▶ _WHAT YOU SHOULD DO_
Could you print the listing again exactly, omitting the pictures?

▶ _SOURCE DATA_
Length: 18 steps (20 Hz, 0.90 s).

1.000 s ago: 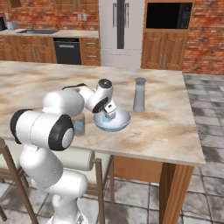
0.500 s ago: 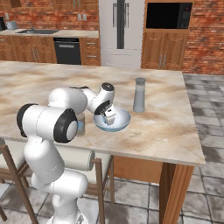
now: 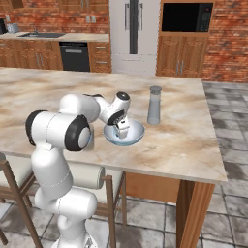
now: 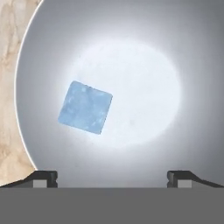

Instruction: There are two ice cubes in the ice bowl. Place both ice cubes in the glass cup.

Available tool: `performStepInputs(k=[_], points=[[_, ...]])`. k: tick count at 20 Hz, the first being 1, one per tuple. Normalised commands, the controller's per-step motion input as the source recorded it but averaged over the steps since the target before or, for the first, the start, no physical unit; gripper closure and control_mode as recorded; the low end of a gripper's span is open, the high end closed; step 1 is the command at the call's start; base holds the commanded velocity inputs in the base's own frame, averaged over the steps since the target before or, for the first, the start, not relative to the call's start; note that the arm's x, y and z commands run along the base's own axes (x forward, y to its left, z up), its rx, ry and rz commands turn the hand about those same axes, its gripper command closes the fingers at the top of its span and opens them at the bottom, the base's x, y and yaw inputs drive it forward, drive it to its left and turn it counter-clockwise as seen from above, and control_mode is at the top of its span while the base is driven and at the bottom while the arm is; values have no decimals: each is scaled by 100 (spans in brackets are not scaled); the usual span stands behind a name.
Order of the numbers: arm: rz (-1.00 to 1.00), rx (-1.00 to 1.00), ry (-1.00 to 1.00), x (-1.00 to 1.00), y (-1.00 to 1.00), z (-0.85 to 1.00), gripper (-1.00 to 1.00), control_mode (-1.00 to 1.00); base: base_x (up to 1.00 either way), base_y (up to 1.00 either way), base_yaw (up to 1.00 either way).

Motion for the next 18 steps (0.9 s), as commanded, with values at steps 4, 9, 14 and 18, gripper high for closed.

▶ _EXERCISE SOLUTION_
Length: 18 steps (20 Hz, 0.90 s).

1.000 s ago: 
0.500 s ago: 
now: 
now: 

Instruction: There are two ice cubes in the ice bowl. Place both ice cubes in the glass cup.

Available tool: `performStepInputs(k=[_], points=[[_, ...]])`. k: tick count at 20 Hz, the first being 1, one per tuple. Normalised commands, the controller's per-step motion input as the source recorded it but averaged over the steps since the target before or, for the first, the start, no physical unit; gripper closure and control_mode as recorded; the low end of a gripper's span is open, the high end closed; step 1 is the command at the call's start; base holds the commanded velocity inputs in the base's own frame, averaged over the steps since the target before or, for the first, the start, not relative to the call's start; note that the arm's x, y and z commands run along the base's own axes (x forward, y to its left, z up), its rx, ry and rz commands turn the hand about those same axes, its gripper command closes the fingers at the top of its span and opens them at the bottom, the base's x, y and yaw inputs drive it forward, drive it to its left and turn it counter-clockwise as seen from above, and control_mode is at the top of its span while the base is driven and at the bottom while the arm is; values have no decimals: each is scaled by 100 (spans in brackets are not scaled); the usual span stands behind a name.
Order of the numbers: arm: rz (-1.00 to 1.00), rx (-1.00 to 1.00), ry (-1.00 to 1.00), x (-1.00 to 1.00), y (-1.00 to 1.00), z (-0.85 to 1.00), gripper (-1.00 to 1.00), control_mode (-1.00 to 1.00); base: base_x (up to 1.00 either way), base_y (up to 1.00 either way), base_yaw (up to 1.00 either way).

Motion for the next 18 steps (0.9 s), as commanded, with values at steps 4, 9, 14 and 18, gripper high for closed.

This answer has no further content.